Detlev Glanert zeigt in seiner elften Oper erneut, welch selbstbewusster Traditionalist er ist. Seine von Donald Runnicles am Pult mit bedingungslosem Engagement umgesetzte Musik ist Stimmungszauberei, effektvoll, ohne banal zu werden, präzise und auf den Punkt komponiert, nichts hängt durch. Einzig die Pause erscheint überflüssig; aus den Eindreiviertelstunden hätte Richard Strauss mit Sicherheit einen Einakter gemacht. Glanert sagt, er wolle die Gattung aus sich heraus voranbringen, nicht komplett mit ihr brechen. Seine Mittel verfehlen ihre Wirkung nicht: Bombastisches Schlagwerk in der Kussszene, das Meer symbolisierende und in Glanerts Oper „Solaris“ (2010) bereits vorentwickelte Liegetöne bei den Auftritten Oceanes. Und ein knöchern-altertümlicher Choral beim Gebet des Pastors Baltzer, Gegenspieler der Protagonistin und neben dieser die interessanteste Figur. Er formuliert das allgemeine Unbehagen am greifbarsten. Religion begreift er nur noch als Gerüst zur Aufrechterhaltung der Ordnung. Albert Pesendorfer verleiht ihm verstörende Körperlichkeit.
Aus Fontanes Epoche leicht in die Zukunft geschubst
Regisseur Robert Carsen schubst die Szene aus Fontanes Epoche leicht in die Zukunft, ins Jahr 1914, und zeigt in einer schwarz-weißen „Tod in Venedig“-Ästhetik eine Gesellschaft, die bereit ist, sich in den Abgrund zu stürzen.
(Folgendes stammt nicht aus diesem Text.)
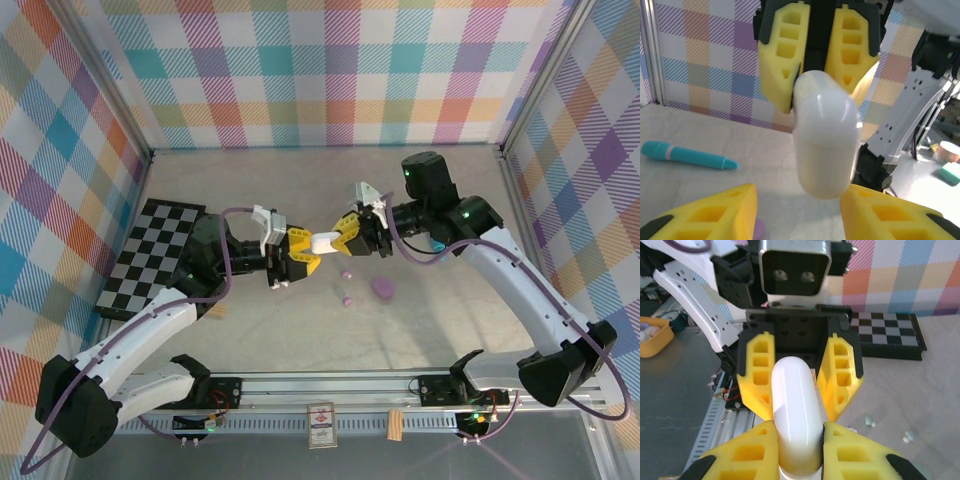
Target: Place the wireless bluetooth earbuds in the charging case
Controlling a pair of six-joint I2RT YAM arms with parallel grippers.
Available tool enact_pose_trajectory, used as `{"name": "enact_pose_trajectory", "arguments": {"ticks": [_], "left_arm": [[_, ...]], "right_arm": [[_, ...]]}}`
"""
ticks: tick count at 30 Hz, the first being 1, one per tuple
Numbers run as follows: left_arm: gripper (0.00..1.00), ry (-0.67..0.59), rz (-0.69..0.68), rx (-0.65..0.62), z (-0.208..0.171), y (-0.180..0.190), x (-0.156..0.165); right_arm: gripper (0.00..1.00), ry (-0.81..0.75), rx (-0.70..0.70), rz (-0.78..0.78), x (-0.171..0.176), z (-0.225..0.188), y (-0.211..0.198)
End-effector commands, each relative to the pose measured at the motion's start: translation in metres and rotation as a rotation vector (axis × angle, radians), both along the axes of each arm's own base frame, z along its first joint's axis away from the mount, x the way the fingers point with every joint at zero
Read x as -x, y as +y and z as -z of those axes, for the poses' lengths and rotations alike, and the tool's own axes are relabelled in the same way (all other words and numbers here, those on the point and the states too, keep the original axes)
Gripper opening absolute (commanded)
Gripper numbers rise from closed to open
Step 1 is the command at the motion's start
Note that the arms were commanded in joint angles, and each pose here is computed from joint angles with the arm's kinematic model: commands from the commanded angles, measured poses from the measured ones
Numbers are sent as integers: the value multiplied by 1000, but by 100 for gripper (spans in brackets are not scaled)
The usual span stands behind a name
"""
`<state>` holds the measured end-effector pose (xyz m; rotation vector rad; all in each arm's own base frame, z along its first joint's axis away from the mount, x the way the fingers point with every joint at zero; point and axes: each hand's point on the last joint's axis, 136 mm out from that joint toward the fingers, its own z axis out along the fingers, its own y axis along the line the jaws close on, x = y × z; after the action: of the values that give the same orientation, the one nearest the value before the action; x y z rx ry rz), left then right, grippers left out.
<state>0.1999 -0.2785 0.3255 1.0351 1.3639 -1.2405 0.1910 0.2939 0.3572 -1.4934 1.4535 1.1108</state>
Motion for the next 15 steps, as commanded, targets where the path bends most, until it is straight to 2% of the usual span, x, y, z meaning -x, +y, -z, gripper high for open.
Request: {"name": "enact_pose_trajectory", "arguments": {"ticks": [1, 15], "left_arm": [[42, -49, 6, 55, -18, 2, 1], [40, -17, 62, 36, -18, -8, 2]], "right_arm": [[12, 14, -52, -53, 8, -10, 3], [11, 22, -2, -30, -3, 3, 6]]}}
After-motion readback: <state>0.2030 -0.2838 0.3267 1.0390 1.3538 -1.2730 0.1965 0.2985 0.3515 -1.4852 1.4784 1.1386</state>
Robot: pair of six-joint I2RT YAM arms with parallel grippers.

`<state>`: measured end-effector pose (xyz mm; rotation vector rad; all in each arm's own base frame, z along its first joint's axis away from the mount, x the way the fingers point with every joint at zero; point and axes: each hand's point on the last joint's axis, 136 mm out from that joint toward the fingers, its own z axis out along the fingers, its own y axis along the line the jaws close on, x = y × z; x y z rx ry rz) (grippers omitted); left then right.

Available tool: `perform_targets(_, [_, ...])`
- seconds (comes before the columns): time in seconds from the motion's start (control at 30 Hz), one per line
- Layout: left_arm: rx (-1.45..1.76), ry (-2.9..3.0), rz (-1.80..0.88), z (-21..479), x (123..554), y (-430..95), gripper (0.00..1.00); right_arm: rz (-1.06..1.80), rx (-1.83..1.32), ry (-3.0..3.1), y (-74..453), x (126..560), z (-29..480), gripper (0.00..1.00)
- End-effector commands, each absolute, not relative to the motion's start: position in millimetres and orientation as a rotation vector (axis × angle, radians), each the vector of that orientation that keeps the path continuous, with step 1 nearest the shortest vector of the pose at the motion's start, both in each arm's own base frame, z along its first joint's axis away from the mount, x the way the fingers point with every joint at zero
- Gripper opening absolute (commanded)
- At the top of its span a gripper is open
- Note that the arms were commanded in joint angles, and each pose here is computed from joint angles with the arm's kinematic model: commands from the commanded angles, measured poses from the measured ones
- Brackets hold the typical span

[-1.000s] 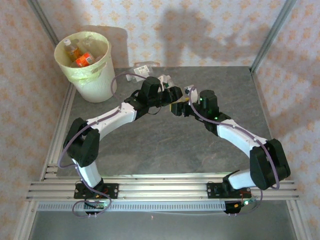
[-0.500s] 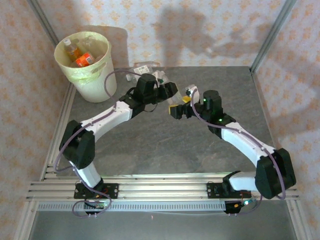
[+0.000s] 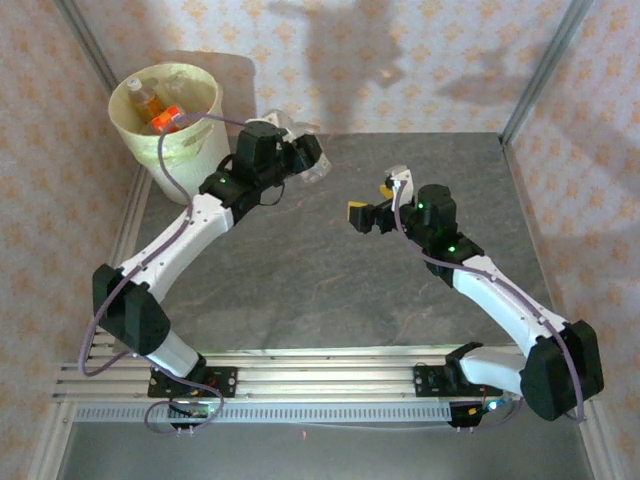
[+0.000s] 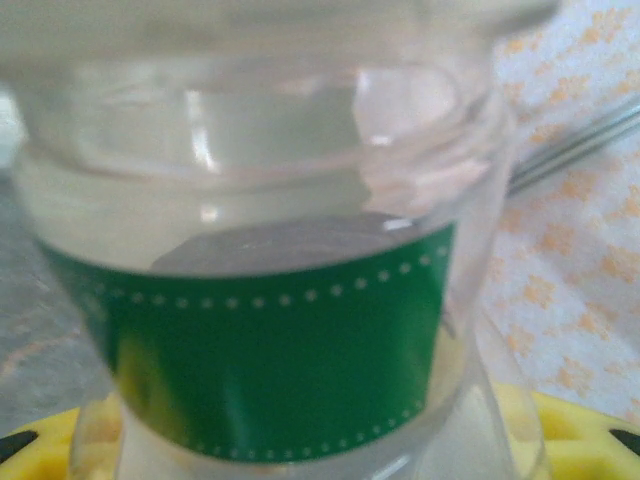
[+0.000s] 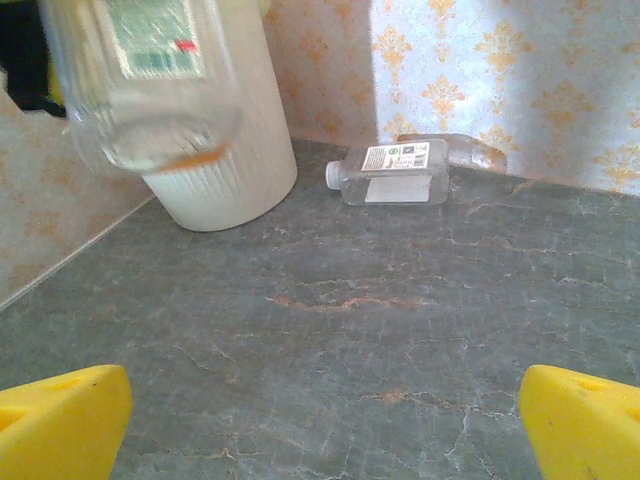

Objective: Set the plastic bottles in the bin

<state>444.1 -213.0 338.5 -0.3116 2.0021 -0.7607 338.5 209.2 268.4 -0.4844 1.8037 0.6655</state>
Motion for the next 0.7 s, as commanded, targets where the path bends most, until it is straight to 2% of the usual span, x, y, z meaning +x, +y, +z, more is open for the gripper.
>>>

Immer wieder steht Oceane in Caspar-David-Friedrich-Manier mit dem Rücken zum Publikum und starrt auf die stumm bewegte Unendlichkeit des Meeres, in dem sie schließlich musikalisch und visuell versinkt (Videotechnik: Robert Pflanz). Entspannt, gelöst, lachend nehmen Glanert und Treichel den enthusiastischen Publikumsjubel entgegen. Da stehen zwei, die spüren, dass sie gerade eine der gelungensten neuen Opern der letzten Zeit produziert haben.